Whereas PDF Search, well, clearly doesn’t!
Posted by Simon
Jul 20, 2021 at 07:41 PM
I’ve used all 3. Foxtrot (and again, this is the Pro version), just works and is powerful. It’s also crazy fast. The only caveat for me is that it doesn’t seem to do so well with emails (I have 85K emails). For this reason I have Devonthink Pro. However, Devonthink is slow in opening and if I were using it constantly, there are too many beachballs. A tremendous positive with Devonthink is if you also want you data on iOS. You can do this with Foxtrot, but it’s not so elegant. DevonSPHERE left me all meh.
Posted by Dellu
Jul 21, 2021 at 02:58 PM
After experimenting with pDF-search for a while, I find it pretty fascinating. The results in PDF-search are much more surprising, than the ones I find in Foxtrot or Devonthink. The reason might be because it uses compilations of algorithms, to rank the pages.
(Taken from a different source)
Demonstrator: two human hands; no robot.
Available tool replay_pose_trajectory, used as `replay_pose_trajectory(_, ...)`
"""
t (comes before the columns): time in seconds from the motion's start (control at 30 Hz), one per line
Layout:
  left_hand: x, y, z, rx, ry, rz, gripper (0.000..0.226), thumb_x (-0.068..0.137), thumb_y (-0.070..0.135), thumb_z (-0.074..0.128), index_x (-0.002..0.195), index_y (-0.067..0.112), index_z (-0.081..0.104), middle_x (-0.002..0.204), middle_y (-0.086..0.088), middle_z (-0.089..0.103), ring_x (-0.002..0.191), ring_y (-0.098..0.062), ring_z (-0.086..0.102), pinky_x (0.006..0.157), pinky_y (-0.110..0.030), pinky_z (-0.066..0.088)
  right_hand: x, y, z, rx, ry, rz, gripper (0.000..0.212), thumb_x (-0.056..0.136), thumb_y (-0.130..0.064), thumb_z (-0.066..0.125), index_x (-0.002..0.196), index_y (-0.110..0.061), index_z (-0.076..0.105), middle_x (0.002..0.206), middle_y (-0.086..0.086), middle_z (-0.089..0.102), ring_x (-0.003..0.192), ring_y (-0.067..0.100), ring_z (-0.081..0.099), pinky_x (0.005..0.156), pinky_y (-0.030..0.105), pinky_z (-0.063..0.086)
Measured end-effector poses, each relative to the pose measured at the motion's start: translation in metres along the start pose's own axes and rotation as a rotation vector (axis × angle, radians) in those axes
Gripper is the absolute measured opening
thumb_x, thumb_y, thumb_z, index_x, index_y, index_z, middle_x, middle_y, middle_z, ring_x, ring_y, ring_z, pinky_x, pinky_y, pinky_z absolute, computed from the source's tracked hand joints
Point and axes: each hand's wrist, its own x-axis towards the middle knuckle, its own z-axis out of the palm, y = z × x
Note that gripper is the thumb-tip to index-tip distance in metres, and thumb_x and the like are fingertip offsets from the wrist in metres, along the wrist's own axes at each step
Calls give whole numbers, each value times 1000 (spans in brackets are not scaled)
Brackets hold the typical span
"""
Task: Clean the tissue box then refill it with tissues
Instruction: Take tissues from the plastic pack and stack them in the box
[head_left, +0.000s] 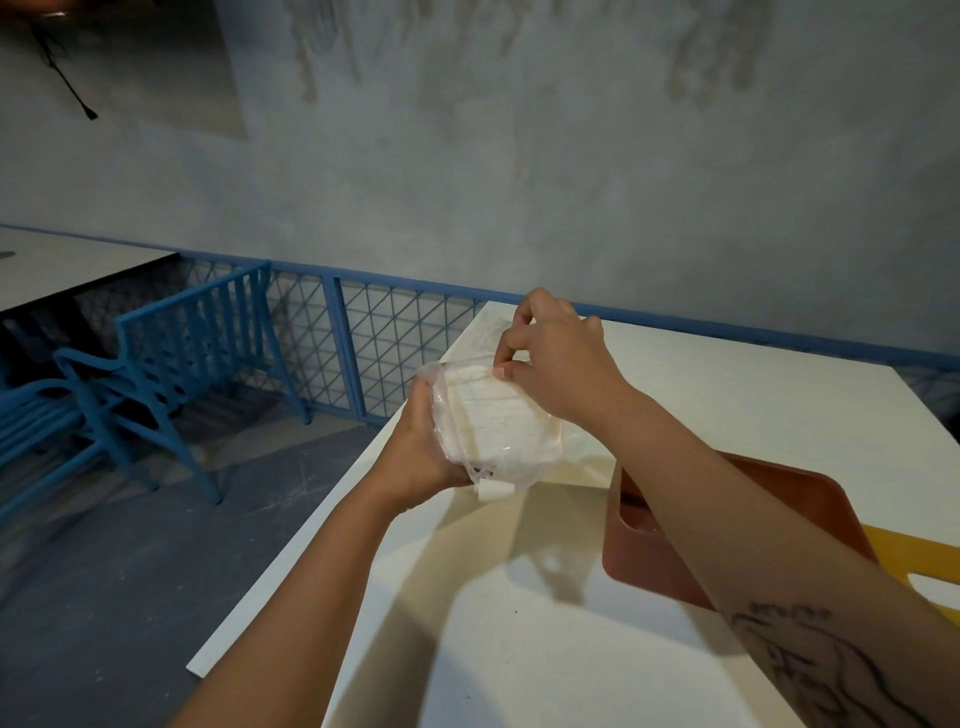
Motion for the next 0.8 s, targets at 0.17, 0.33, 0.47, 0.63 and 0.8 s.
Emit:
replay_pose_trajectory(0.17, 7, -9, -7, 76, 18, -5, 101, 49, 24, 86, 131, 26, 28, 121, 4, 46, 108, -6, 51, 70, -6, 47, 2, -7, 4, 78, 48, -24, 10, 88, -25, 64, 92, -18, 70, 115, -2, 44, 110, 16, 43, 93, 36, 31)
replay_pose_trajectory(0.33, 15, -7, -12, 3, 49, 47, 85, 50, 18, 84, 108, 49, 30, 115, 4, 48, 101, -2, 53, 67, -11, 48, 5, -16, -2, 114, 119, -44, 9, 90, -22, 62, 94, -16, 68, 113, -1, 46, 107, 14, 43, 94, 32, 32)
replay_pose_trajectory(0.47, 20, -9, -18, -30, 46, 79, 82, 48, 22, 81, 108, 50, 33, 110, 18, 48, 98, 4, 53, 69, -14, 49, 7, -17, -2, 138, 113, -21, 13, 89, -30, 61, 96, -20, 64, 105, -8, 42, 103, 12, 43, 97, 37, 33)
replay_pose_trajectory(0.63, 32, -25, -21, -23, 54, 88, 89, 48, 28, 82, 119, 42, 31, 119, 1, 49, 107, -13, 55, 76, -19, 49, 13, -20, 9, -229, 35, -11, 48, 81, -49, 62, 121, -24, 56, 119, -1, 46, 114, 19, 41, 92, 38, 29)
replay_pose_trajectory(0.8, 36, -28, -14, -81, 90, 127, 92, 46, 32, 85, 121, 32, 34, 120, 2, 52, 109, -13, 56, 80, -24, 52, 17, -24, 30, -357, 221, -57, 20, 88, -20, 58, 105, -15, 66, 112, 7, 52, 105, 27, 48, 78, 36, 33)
>PDF Search algorithm calculates a rank value for every page in documents according to keywords you entered. These ranks are computed as follows:.
>Keyword Distance : Pages containing keywords nearer to each other have a higher rank.
>Keyword Density : Pages containing more keywords have a higher rank.
>Importance : Pages that contain the keywords in the title or that are rendered in bold or a larger font will have a higher rank.
>Document Date: Pages within more recent files are ranked more highly than older files.